Die Vergeltungszölle der EU sind lächerlich und dürften Donald Trump kaum beeindrucken. Lieber sollte die EU einseitig die Zölle gegenüber allen Handelspartnern senken - zum eigenen Nutzen und zum Wohl des Welthandels.

Gastbeitrag von Rolf J. Langhammer

Die EU nimmt den von Donald Trump hingeworfenen Fehdehandschuh der Strafzölle auf Stahl und Aluminium auf. Sie wird mit Gegenzöllen auf ausgewählte Produkte in vergleichbarem Umfang Vergeltung üben. Die Produkte kommen aus den US-Bundesstaaten, in denen vor allem Wähler von Donald Trump beheimatet sind. Das deutet auf den politisch erwünschten Zweck hin: Die Wähler sollen zu spüren bekommen, dass Trumps Politik ihnen schadet.
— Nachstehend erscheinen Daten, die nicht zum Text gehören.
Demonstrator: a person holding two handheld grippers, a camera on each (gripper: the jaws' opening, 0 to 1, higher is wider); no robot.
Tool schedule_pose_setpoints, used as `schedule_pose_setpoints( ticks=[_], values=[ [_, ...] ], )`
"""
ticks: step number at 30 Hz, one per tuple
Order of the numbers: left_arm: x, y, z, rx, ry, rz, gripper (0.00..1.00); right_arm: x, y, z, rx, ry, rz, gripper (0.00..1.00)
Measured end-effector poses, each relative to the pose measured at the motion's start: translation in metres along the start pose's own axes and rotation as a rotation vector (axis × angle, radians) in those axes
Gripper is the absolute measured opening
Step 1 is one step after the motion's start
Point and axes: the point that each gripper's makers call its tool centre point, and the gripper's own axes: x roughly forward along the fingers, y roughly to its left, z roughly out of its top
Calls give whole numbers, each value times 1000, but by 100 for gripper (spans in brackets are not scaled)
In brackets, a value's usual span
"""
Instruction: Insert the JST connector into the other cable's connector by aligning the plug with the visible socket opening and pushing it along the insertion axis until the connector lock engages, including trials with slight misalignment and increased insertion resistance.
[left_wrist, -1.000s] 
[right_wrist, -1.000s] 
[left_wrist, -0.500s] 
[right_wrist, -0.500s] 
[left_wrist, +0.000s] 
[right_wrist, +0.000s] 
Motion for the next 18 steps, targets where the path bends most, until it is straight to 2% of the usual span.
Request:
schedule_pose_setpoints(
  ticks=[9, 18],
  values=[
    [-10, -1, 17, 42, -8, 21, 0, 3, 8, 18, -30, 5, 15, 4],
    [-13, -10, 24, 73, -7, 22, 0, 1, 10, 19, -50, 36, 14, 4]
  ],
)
Befürworter dieser Maßnahme behaupten nicht, dass sie ökonomisch sinnvoll sei. Im Gegenteil, sie wissen, dass die Vergeltung eher lächerlich wirkt und Trump kaum beeindrucken dürfte. Zudem sind sich die EU-Vertreter nicht sicher, dass sie in einer Streitschlichtung bei der Welthandelsorganisation WTO obsiegen werden. Denn Artikel 21 des für Güter zuständigen Abkommens Gatt lässt sicherheitspolitische Begründungen für Schutzmaßnahmen grundsätzlich zu, wie sie Trump für die USA geltend macht. Es ist sehr zweifelhaft, ob eine Schlichtungsinstanz der WTO wird beurteilen wollen, was der Sicherheit eines Mitgliedslandes dient und was nicht. Sicher aber ist, dass die USA der WTO das Recht auf eine Entscheidung über amerikanische Sicherheitsinteressen absprechen werden.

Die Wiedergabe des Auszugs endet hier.